◆ EXERCISE DESCRIPTION:
Omit the pictures and return every entry exactly as written.

◆ GIVEN RECORDS:
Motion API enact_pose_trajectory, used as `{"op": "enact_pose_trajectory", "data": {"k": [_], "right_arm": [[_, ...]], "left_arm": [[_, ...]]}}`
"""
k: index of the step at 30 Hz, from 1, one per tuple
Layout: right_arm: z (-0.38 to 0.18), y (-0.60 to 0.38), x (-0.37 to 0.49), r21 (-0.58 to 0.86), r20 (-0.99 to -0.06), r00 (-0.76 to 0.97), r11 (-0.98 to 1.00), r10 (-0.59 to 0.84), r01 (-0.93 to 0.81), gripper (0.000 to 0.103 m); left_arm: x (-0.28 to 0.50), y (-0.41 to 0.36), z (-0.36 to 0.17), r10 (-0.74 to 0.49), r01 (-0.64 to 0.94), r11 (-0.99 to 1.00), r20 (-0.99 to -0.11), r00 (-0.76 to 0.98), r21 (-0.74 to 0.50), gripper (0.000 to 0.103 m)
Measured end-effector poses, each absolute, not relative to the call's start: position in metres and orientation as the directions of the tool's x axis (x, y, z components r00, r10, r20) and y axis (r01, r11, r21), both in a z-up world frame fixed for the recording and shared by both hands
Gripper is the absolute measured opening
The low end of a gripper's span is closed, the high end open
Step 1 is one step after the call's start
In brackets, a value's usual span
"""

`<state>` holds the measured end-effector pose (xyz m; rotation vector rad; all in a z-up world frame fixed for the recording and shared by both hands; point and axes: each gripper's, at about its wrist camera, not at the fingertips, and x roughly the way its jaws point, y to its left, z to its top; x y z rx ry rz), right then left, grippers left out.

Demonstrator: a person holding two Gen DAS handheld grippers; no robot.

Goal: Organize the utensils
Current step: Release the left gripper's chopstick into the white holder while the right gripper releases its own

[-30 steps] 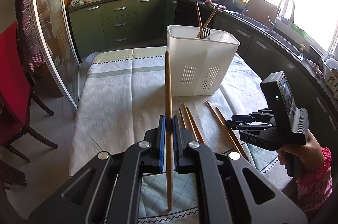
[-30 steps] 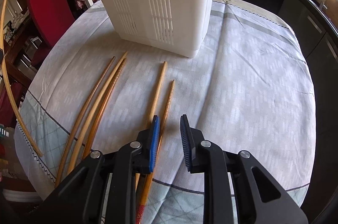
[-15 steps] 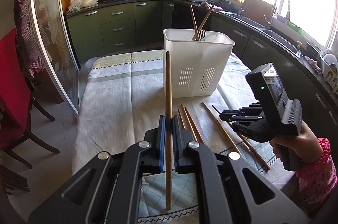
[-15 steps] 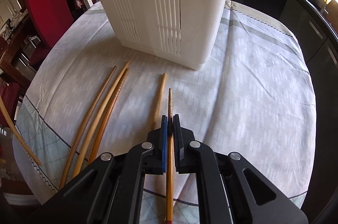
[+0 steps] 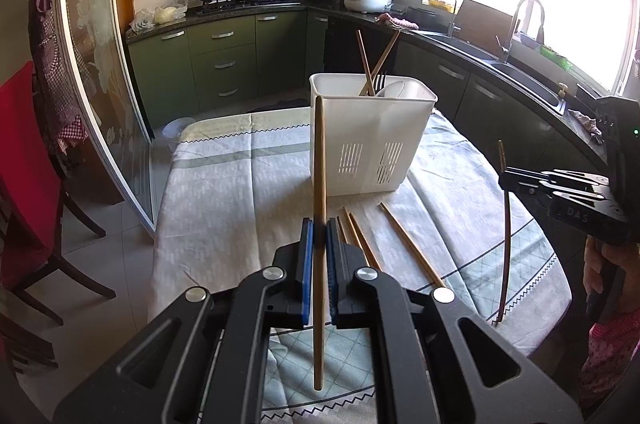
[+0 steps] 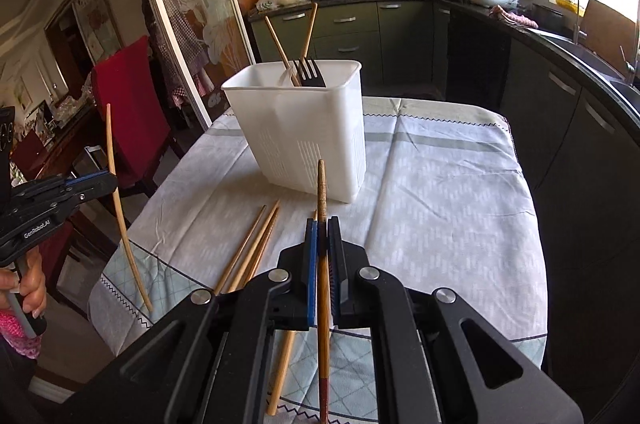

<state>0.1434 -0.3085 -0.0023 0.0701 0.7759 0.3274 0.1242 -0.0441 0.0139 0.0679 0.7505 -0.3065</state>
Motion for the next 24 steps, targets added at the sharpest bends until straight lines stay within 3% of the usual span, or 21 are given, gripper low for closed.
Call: {"op": "enact_pose_trajectory", "data": {"k": [12, 19, 24], "right_arm": [[0.034, -0.31, 0.118, 0.17, -0.602, 0.723, 0.939, 0.338, -0.298, 0.006], [0.032, -0.324, 0.115, 0.197, -0.59, 0.732, 0.94, 0.341, -0.279, 0.006], [0.03, -0.332, 0.113, 0.211, -0.584, 0.736, 0.939, 0.344, -0.271, 0.006]], "left_arm": [[0.135, -0.053, 0.068, -0.303, 0.326, 0.942, -0.62, 0.724, -0.08, 0.006], [0.167, -0.068, 0.146, -0.337, 0.329, 0.94, -0.425, 0.84, -0.094, 0.006], [0.2, -0.088, 0.168, -0.329, 0.314, 0.944, -0.273, 0.904, -0.097, 0.006]]}}
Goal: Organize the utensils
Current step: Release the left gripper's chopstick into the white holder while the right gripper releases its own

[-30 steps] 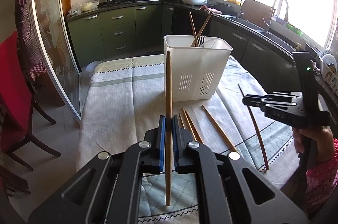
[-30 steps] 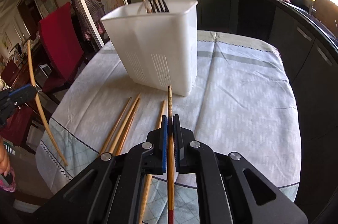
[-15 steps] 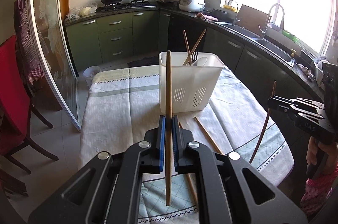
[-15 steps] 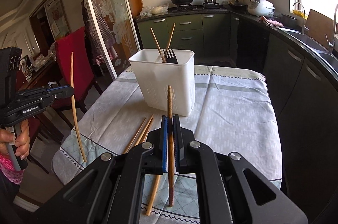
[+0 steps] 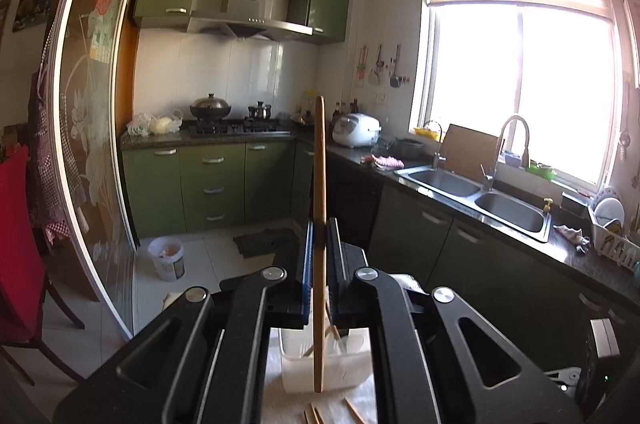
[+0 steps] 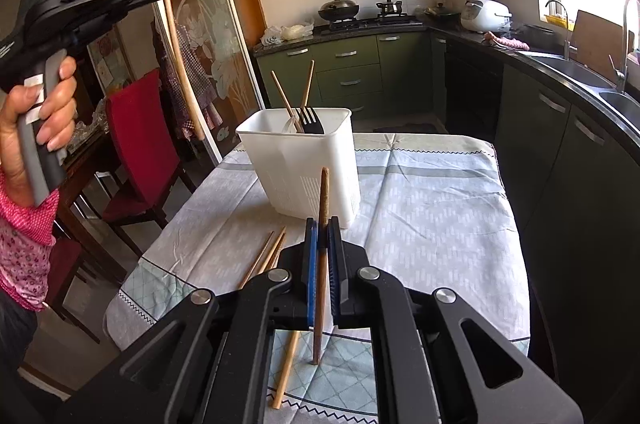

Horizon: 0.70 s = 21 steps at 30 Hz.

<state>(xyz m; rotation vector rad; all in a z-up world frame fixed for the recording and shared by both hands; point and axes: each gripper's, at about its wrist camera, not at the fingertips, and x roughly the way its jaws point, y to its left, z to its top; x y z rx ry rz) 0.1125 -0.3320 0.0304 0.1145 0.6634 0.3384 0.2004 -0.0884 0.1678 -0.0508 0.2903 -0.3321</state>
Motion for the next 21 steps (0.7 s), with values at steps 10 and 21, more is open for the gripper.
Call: {"op": "enact_pose_trajectory", "data": {"k": [10, 21], "right_arm": [[0.041, -0.334, 0.113, 0.213, -0.568, 0.738, 0.931, 0.364, -0.295, 0.006], [0.099, -0.322, 0.136, 0.187, -0.504, 0.777, 0.926, 0.376, -0.328, 0.006]], "left_arm": [[0.262, -0.121, 0.113, -0.278, 0.272, 0.96, -0.322, 0.905, -0.062, 0.006], [0.271, -0.106, 0.078, -0.299, 0.287, 0.954, -0.409, 0.862, -0.093, 0.015]]}}
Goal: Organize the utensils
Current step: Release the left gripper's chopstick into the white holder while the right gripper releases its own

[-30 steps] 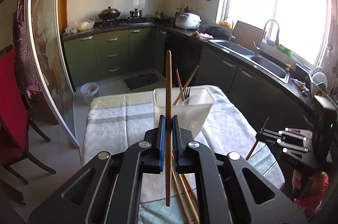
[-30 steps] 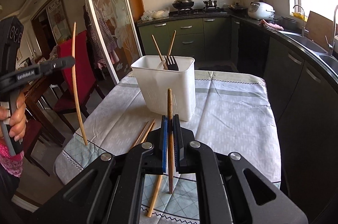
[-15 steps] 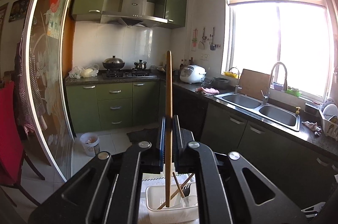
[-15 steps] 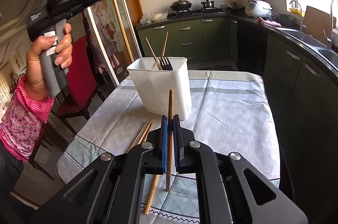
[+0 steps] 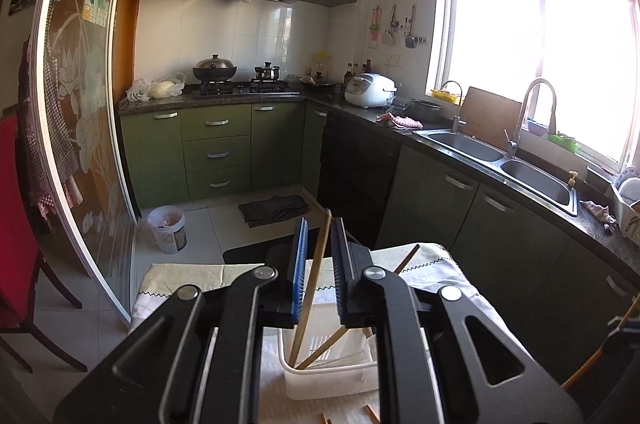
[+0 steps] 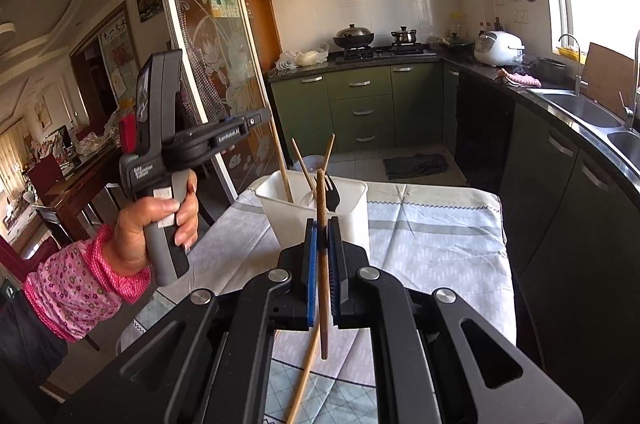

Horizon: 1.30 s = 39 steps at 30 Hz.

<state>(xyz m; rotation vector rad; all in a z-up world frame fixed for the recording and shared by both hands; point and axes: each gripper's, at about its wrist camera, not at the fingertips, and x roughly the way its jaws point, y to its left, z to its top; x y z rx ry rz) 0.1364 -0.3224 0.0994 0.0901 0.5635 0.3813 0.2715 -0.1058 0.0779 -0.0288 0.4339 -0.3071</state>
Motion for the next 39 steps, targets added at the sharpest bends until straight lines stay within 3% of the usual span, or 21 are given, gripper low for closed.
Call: {"op": "enact_pose_trajectory", "data": {"k": [3, 8, 12, 24, 26, 30, 33, 39], "right_arm": [[0.124, -0.317, 0.152, 0.187, -0.461, 0.804, 0.926, 0.376, -0.327, 0.006], [0.171, -0.312, 0.183, 0.196, -0.361, 0.864, 0.934, 0.351, -0.298, 0.006], [0.193, -0.309, 0.214, 0.211, -0.303, 0.903, 0.945, 0.305, -0.249, 0.006], [0.11, -0.289, 0.28, 0.2, -0.524, 0.804, 0.959, 0.28, -0.203, 0.009], [0.102, -0.287, 0.277, 0.197, -0.53, 0.8, 0.958, 0.281, -0.206, 0.017], [0.096, -0.296, 0.25, 0.212, -0.494, 0.817, 0.953, 0.297, -0.217, 0.019], [0.087, -0.304, 0.212, 0.218, -0.466, 0.829, 0.948, 0.31, -0.232, 0.028], [0.037, -0.311, 0.142, 0.185, -0.502, 0.819, 0.96, 0.278, -0.212, 0.029]], "left_arm": [[0.258, -0.1, 0.082, -0.31, 0.298, 0.95, -0.409, 0.858, -0.094, 0.021], [0.227, -0.087, 0.088, -0.322, 0.322, 0.944, -0.402, 0.857, -0.07, 0.022], [0.201, -0.076, 0.087, -0.323, 0.336, 0.941, -0.392, 0.861, -0.038, 0.031], [0.184, -0.056, 0.061, -0.326, 0.338, 0.938, -0.512, 0.795, -0.074, 0.032], [0.186, -0.057, 0.055, -0.32, 0.329, 0.941, -0.542, 0.777, -0.085, 0.034], [0.188, -0.065, 0.036, -0.296, 0.312, 0.946, -0.606, 0.738, -0.083, 0.034], [0.195, -0.072, 0.012, -0.28, 0.301, 0.949, -0.686, 0.672, -0.093, 0.034], [0.207, -0.09, -0.047, -0.232, 0.279, 0.956, -0.826, 0.514, -0.095, 0.034]]}}
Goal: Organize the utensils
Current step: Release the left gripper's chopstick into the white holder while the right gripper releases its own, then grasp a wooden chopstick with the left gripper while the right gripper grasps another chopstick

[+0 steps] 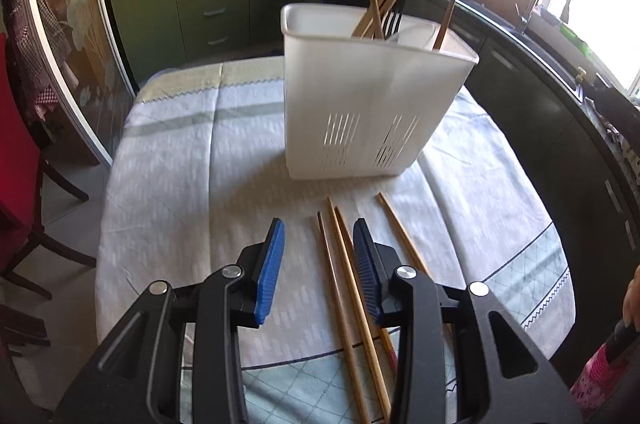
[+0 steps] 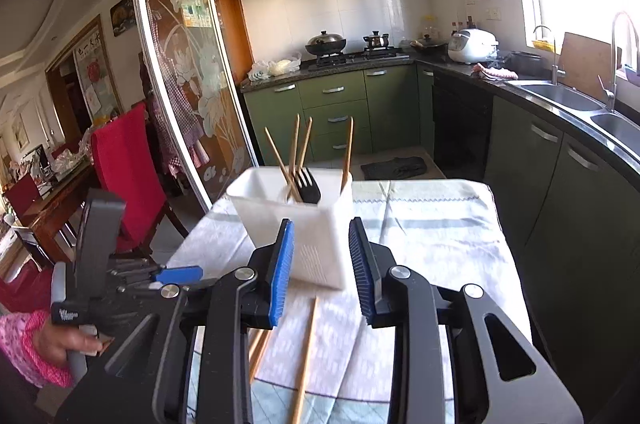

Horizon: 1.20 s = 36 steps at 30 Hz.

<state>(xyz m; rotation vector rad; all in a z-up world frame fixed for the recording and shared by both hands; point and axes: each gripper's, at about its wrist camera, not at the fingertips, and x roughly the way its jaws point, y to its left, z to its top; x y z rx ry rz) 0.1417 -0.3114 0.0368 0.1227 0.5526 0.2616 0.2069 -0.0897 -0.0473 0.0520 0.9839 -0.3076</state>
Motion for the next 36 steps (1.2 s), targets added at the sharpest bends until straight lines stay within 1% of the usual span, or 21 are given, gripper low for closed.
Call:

◆ FINISHED EXERCISE:
Motion API enact_pose_trajectory, used as `{"op": "enact_pose_trajectory", "data": {"k": [_], "right_arm": [[_, ...]], "left_arm": [[_, ...]]}}`
"""
k: index of the step at 30 Hz, from 1, one per tuple
Layout: right_arm: z (-0.38 to 0.18), y (-0.60 to 0.38), x (-0.37 to 0.49), r21 (-0.58 to 0.86), r20 (-0.99 to -0.06), r00 (-0.76 to 0.97), r11 (-0.98 to 1.00), r10 (-0.59 to 0.84), r01 (-0.93 to 0.81), gripper (0.000 to 0.103 m); left_arm: x (-0.28 to 0.50), y (-0.41 to 0.36), z (-0.36 to 0.17), r10 (-0.74 to 0.49), r01 (-0.64 to 0.94), r11 (-0.99 to 1.00), r20 (-0.99 to -0.11), r00 (-0.76 to 0.98), r21 (-0.74 to 0.50), gripper (0.000 to 0.103 m)
Measured end-effector poses, each absolute, not relative to the call's start: position in metres and orientation as the directions of the tool's x axis (x, y, z components r00, r10, r20) and y axis (r01, r11, r21), both in a z-up world frame fixed for the recording and shared by both hands
Gripper is the absolute measured opening
The low end of a gripper's span is closed, the high end open
Step 1 is one step after the call's start
In brackets, a value's usual span
"""

`<state>` holds the measured end-effector pose (xyz m; rotation vector rad; all in a z-up world frame fixed for the recording and shared by both hands; point and axes: each gripper's, at about its wrist camera, not at the fingertips, and x roughly the way its jaws point, y to its left, z to its top; x y z rx ry rz), right then left, grippers left out.

Demonstrator: a person holding two Gen DAS handheld grippers; no robot.

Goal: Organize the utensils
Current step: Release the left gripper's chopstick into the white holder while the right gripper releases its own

[-30 steps] 
[-30 steps] 
[-15 steps] 
[-15 steps] 
[+0 steps] 
[+0 steps] 

<state>0.1434 -0.3085 -0.0023 0.0701 0.7759 0.3274 0.1242 -0.0441 0.0139 0.0679 0.7505 -0.3065</state>
Motion for the next 24 steps, targets added at the sharpest bends until straight lines stay within 3% of the usual span, or 21 are given, gripper low for closed.
Call: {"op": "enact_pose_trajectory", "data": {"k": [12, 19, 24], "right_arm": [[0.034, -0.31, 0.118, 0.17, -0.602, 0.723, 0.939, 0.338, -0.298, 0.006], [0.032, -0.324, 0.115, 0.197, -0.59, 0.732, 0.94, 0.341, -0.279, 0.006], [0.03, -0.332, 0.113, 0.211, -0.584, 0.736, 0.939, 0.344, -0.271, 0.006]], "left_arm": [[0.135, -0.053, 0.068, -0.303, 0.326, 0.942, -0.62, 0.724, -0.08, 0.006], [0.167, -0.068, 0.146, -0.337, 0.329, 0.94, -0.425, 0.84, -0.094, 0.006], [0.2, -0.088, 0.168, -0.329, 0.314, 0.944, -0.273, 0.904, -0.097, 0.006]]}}
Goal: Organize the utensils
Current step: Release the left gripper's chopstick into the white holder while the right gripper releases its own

[-30 steps] 
[-30 steps] 
[-15 steps] 
[-15 steps] 
[+0 steps] 
[+0 steps] 

Horizon: 0.70 s = 21 steps at 30 Hz.

<state>(xyz m; rotation vector rad; all in a z-up world frame fixed for the recording and shared by both hands; point and axes: each gripper's, at about its wrist camera, not at the fingertips, and x roughly the way its jaws point, y to its left, z to its top; x y z rx ry rz) 0.1125 -0.3320 0.0304 0.1145 0.6634 0.3384 0.2004 -0.0884 0.1678 -0.0508 0.2903 -0.3321</state>
Motion for the next 21 steps (0.7 s), with values at steps 10 and 21, more is open for the gripper.
Call: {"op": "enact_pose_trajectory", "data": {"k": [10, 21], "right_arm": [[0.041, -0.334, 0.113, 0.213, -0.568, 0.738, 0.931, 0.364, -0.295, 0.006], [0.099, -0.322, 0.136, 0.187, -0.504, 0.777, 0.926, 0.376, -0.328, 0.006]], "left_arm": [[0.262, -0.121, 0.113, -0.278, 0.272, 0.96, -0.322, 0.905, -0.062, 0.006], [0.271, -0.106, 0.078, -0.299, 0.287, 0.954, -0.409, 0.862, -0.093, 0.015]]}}
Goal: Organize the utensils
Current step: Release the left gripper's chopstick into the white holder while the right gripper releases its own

[-30 steps] 
[-30 steps] 
[-15 steps] 
[-15 steps] 
[+0 steps] 
[+0 steps] 

Horizon: 1.30 s = 39 steps at 30 Hz.

<state>(xyz m; rotation vector rad; all in a z-up world frame fixed for the recording and shared by both hands; point and axes: each gripper's, at about its wrist camera, not at the fingertips, and x roughly the way its jaws point, y to its left, z to its top; x y z rx ry rz) 0.1364 -0.3224 0.0994 0.0901 0.5635 0.3813 0.2715 -0.1058 0.0779 -0.0288 0.4339 -0.3071</state>
Motion for the next 39 steps, targets added at the sharpest bends until straight lines stay within 3% of the usual span, or 21 are given, gripper low for closed.
Call: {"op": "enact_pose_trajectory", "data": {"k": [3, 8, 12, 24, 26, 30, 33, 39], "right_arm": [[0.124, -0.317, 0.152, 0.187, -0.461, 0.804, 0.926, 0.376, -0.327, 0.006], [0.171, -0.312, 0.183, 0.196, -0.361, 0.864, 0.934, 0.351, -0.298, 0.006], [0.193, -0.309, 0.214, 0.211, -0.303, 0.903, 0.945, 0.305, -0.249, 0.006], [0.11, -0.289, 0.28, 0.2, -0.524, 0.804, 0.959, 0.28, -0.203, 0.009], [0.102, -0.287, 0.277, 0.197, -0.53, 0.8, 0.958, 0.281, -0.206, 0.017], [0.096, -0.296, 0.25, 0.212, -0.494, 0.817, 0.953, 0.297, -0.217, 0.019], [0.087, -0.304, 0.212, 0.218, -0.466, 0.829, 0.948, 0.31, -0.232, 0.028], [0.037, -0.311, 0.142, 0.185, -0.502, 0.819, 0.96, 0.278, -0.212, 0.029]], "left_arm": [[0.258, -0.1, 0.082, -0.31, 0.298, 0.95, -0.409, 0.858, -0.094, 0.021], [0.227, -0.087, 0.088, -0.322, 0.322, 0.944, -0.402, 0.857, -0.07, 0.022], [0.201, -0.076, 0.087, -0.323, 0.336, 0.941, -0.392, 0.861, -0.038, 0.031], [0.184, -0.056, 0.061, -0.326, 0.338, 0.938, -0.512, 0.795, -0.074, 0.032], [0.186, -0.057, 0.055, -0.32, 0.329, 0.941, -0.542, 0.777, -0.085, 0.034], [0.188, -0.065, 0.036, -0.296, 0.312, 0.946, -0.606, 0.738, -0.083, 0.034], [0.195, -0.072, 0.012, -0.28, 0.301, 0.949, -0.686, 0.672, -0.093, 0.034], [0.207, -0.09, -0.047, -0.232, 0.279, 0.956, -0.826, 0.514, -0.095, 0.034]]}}
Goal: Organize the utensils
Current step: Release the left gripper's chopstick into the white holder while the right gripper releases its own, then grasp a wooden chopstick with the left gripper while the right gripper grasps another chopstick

[+0 steps] 
[+0 steps] 

Horizon: 1.20 s = 36 steps at 30 Hz.

<state>(xyz m; rotation vector rad; all in a z-up world frame fixed for the recording and shared by both hands; point and axes: each gripper's, at about its wrist camera, not at the fingertips, and x roughly the way its jaws point, y to its left, z to its top; x y z rx ry rz) 0.1417 -0.3114 0.0368 0.1227 0.5526 0.2616 0.2069 -0.0897 -0.0473 0.0520 0.9839 -0.3076</state>
Motion for the next 36 steps (1.2 s), targets added at the sharpest bends until straight lines stay within 1% of the usual span, or 21 are given, gripper low for closed.
Call:

Nothing more is needed for this exercise.